» YOUR INSTRUCTIONS
For this exercise, return all the data word for word, with images left out.

===

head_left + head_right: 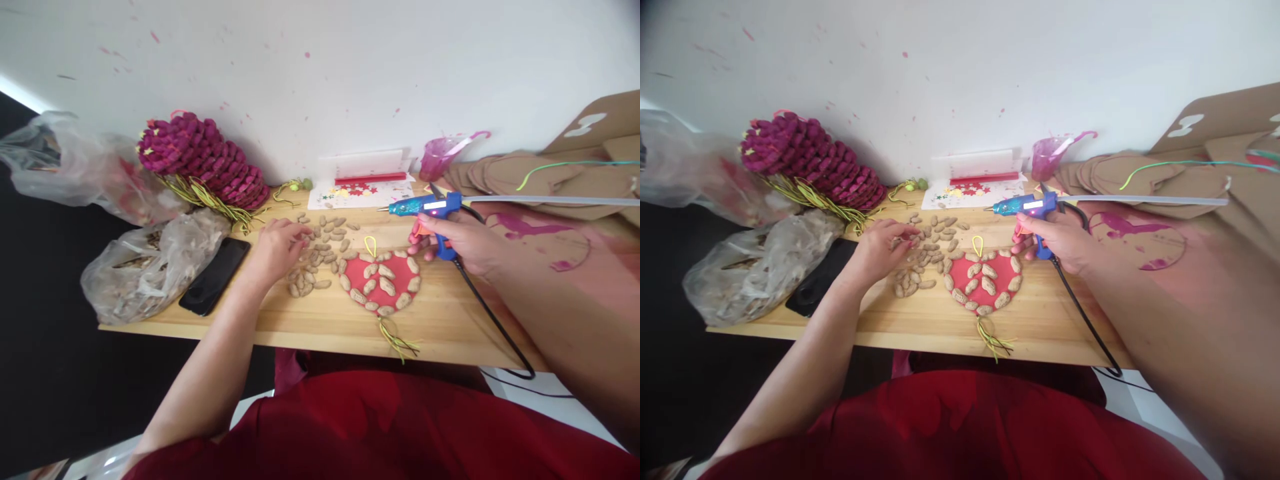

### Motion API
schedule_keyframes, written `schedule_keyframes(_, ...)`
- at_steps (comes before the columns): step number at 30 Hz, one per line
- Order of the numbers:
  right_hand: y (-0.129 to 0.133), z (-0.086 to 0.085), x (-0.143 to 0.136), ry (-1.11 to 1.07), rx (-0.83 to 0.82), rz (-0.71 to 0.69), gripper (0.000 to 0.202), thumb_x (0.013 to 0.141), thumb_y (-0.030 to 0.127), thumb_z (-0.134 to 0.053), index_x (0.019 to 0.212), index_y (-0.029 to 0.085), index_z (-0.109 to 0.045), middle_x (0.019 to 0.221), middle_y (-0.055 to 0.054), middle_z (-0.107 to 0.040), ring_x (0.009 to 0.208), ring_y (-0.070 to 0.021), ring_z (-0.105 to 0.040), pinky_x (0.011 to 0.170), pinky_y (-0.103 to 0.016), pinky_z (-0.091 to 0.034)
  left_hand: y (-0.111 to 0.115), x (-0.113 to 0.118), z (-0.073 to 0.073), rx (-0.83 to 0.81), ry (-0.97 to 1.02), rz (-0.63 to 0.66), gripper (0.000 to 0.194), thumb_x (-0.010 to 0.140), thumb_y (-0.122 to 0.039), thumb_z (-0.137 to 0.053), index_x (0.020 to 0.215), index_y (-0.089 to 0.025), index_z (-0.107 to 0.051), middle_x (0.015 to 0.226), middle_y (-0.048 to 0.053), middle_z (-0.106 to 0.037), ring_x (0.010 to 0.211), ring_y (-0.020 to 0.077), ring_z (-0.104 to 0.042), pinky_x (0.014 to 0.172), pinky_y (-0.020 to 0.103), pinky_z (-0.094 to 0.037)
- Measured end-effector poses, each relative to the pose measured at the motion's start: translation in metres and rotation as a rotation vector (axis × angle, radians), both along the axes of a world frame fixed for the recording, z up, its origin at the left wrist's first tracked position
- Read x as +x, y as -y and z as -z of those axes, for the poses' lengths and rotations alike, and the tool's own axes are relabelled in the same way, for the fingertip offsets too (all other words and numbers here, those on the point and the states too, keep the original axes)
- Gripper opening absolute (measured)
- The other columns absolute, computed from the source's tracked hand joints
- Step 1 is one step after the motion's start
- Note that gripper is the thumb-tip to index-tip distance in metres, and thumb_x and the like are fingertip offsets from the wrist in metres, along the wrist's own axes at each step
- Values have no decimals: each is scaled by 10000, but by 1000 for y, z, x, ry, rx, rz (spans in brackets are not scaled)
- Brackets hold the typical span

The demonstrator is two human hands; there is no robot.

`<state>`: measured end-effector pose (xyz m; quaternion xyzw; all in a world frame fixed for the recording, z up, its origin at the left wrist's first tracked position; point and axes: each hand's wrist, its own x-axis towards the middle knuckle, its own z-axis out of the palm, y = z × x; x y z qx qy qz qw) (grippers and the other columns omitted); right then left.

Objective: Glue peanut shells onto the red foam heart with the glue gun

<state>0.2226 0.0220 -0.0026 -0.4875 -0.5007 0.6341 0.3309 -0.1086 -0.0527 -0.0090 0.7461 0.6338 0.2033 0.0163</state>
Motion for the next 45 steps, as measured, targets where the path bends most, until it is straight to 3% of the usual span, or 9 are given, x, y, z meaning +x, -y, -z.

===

» EXERCISE RESULT
head_left + head_right: 

### Motion API
schedule_keyframes, written `schedule_keyframes(_, ...)`
- at_steps (comes before the columns): step number at 30 Hz, one per line
- Order of the numbers:
  right_hand: y (-0.129 to 0.133), z (-0.086 to 0.085), x (-0.143 to 0.136), ry (-1.11 to 1.07), rx (-0.83 to 0.82), rz (-0.71 to 0.69), gripper (0.000 to 0.202), thumb_x (0.013 to 0.141), thumb_y (-0.030 to 0.127), thumb_z (-0.134 to 0.053), index_x (0.019 to 0.212), index_y (-0.029 to 0.085), index_z (-0.109 to 0.045), middle_x (0.019 to 0.221), middle_y (-0.055 to 0.054), middle_z (-0.107 to 0.040), ring_x (0.009 to 0.208), ring_y (-0.070 to 0.021), ring_z (-0.105 to 0.040), pinky_x (0.011 to 0.170), pinky_y (-0.103 to 0.016), pinky_z (-0.091 to 0.034)
  left_hand: y (-0.111 to 0.115), x (-0.113 to 0.118), z (-0.073 to 0.073), rx (-0.83 to 0.81), ry (-0.97 to 1.02), rz (-0.63 to 0.66), gripper (0.000 to 0.194), thumb_x (-0.010 to 0.140), thumb_y (-0.122 to 0.039), thumb_z (-0.137 to 0.053), index_x (0.020 to 0.215), index_y (-0.089 to 0.025), index_z (-0.107 to 0.051), middle_x (0.015 to 0.226), middle_y (-0.048 to 0.053), middle_z (-0.106 to 0.037), ring_x (0.010 to 0.211), ring_y (-0.020 to 0.077), ring_z (-0.104 to 0.042), pinky_x (0.014 to 0.172), pinky_y (-0.020 to 0.103), pinky_z (-0.094 to 0.037)
- Measured end-effector poses, each relative to the pose measured at the motion's start: translation in metres and rotation as a rotation vector (axis × angle, radians), both along the axes of a world frame fixed for the recording, z up, its origin at the left wrist's first tracked position
- Read x as +x, y as -y and z as -z of those axes, for the poses' lengths and rotations alike, and the tool's own axes are relabelled in the same way, for the fingertip offsets too (all other words and numbers here, those on the point and the states too, keep the original axes)
- Gripper opening absolute (measured)
- The other columns absolute, computed from the source's tracked hand joints
- Step 1 is one step after the motion's start
- Note that gripper is the thumb-tip to index-tip distance in metres, and thumb_x and the like are fingertip offsets from the wrist in metres, along the wrist's own axes at each step
- Values have no decimals: each is scaled by 10000, but by 1000 for y, z, x, ry, rx, rz (spans in brackets are not scaled)
- Brackets hold the typical span

The demonstrator is two human hands; there is no robot.

`<state>`: measured end-effector pose (xyz m; quaternion xyzw; all in a world frame fixed for the recording, z up, its origin at the left wrist's first tracked position; point and axes: each hand's wrist, its own x-axis towards the middle knuckle, its own z-axis out of the palm, y = z × x; x y z qx qy qz qw) (grippers and the other columns omitted); right then left.

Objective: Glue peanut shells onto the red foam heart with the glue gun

<state>0.2226 0.0220 -0.0026 -0.4875 -0.5007 0.6341 0.3309 -0.1086 -0.0527 -0.0090 0.7461 0.6338 0.2033 0.0163</state>
Motion for the next 45 steps, as measured, targets where the path bends most, until it is straight to 3% of the usual span, or 9 are given, x, y, z meaning +x, -y, -z.

This exercise is done.